Artemis – Andy Weir

Andy Weir returns with Artemis, the follow-up to his massively successful novel The Martian.  This time around we follow Jazz, a twenty-something smuggler living in Artemis, a small city located on the surface of the Moon.  Life changes for Jazz when she is offered a princely sum to help a customer gain control of a prominent industry by sabotaging a competitor.  Things go pear shaped quickly when Jazz finds out that said competitor is more dangerous than she was told.

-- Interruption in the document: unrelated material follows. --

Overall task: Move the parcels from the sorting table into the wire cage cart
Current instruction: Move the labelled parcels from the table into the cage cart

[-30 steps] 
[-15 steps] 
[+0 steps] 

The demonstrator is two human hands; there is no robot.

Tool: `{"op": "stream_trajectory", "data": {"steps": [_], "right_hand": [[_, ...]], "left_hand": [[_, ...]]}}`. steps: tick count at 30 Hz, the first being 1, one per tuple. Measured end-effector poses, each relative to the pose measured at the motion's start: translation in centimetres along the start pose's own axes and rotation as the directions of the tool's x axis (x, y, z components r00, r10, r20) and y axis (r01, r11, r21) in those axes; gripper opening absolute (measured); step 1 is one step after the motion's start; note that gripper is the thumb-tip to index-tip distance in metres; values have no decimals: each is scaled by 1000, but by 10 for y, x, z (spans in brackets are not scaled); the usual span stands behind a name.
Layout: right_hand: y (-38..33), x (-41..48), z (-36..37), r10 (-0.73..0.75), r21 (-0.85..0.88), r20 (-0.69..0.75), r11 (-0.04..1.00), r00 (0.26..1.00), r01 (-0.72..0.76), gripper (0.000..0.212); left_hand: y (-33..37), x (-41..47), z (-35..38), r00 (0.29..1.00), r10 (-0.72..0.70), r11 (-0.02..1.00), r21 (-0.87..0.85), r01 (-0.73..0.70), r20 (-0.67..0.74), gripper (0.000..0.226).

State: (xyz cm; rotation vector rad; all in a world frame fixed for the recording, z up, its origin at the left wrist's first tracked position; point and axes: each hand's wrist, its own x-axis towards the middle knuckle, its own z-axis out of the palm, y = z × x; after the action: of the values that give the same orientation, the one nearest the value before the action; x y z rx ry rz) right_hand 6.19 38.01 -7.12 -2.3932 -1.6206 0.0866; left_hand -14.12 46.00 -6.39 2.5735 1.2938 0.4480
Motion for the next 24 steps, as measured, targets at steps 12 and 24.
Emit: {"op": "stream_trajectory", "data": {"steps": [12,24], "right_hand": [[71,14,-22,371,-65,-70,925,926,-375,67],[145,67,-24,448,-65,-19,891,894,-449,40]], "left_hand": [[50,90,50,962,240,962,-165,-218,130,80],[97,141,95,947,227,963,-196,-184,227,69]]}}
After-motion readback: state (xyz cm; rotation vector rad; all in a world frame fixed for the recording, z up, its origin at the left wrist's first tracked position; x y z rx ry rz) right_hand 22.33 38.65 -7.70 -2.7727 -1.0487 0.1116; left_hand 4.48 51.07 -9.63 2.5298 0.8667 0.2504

After the incredible success of his first novel, it was likely an easy decision for Weir to jump back into space and hook up with the devil he knows.  Like The Martian, there is a lot of technobabble in here and if you enjoyed that in his first novel, you’ll get along swimmingly here too.  I, however, found myself glossing over huge chunks of text because I just didn’t care about the intricacies of aluminum production, among other things.

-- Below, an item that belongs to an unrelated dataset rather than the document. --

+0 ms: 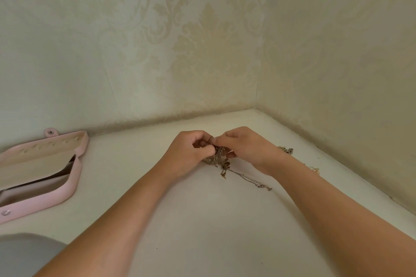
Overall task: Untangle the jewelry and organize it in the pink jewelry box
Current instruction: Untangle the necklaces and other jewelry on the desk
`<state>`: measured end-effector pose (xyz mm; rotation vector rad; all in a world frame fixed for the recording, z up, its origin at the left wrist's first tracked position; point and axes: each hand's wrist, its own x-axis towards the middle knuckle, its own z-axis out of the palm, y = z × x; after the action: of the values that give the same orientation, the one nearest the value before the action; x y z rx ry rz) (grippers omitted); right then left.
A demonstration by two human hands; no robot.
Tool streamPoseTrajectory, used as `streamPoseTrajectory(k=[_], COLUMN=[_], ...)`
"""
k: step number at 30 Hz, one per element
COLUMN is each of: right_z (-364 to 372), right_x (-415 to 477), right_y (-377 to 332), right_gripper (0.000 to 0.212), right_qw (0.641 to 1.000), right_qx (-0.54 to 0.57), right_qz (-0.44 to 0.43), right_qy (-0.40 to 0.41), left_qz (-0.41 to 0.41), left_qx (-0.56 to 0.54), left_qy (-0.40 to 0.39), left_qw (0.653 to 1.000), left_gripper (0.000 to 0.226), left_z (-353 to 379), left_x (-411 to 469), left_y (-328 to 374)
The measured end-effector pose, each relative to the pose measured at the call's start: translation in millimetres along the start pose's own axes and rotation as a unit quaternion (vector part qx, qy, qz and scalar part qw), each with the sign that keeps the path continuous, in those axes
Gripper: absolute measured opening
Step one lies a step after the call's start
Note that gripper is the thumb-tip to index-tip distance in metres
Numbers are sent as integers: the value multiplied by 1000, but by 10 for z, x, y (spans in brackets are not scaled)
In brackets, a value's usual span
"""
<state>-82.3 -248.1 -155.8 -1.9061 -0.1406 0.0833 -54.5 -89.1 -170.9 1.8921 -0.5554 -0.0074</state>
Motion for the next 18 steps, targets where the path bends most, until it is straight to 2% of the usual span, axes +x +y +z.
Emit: streamPoseTrajectory(k=[3, 5, 7, 10, 14, 18], right_z=[-78, -120, -100, -29, -109, -180], right_x=[-30, -47, -46, -30, -10, 7], right_y=[-33, -61, -65, -57, -62, -65], right_gripper=[16, 7, 6, 11, 13, 12], right_qw=[998, 997, 999, 996, 995, 968], right_qx=[47, 58, 5, -64, 82, 251], right_qz=[-2, -9, -20, -52, -47, -15], right_qy=[-42, -54, -30, 19, 24, -7], left_qz=[-6, -35, -61, -55, -47, -43], left_qx=[-18, -92, -166, -201, -226, -195], left_qy=[17, 5, -33, -62, -36, -27], left_qw=[1000, 995, 984, 976, 972, 979], left_gripper=[15, 11, 13, 20, 19, 12], left_z=[-34, -48, -31, -10, -48, -57], left_x=[22, 27, 19, 24, 54, 51], left_y=[-10, 2, 19, 20, 33, 11])
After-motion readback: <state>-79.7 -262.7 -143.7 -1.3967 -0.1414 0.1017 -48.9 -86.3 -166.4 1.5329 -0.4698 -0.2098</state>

Honestly, I really struggled with this one.  I found Jazz super annoying, which strongly hindered my enjoyment of the story given that she is the narrator.  That said, I did get a few chuckles out of a few of her quips, but overall, I found her constant joking and general demeanor obnoxious and childish.  I’m sure I could go back and pick apart the humour of Mark Watney in The Martian, but I recall he had a certain charm about him whereas Jazz could be such an asshole to the majority of the people in her life.

Like the Moon’s atmosphere, Artemis’ supporting cast is thin.  Jazz is surrounded by characters that are only surface level deep and seem to exist purely as dart boards for Jazz to chuck verbal barbs into.  They’re largely forgettable and at points spout groan-worthy dialogue that further establish them as character archetypes.

Surprisingly, in the end, I didn’t hate the story.  I thought the plot was pretty strong overall as a fun caper story and without a doubt, it lends itself well to be adapted into a movie.  Maybe being able to step outside of Jazz’s head and take in the story on a surface level would be more enjoyable.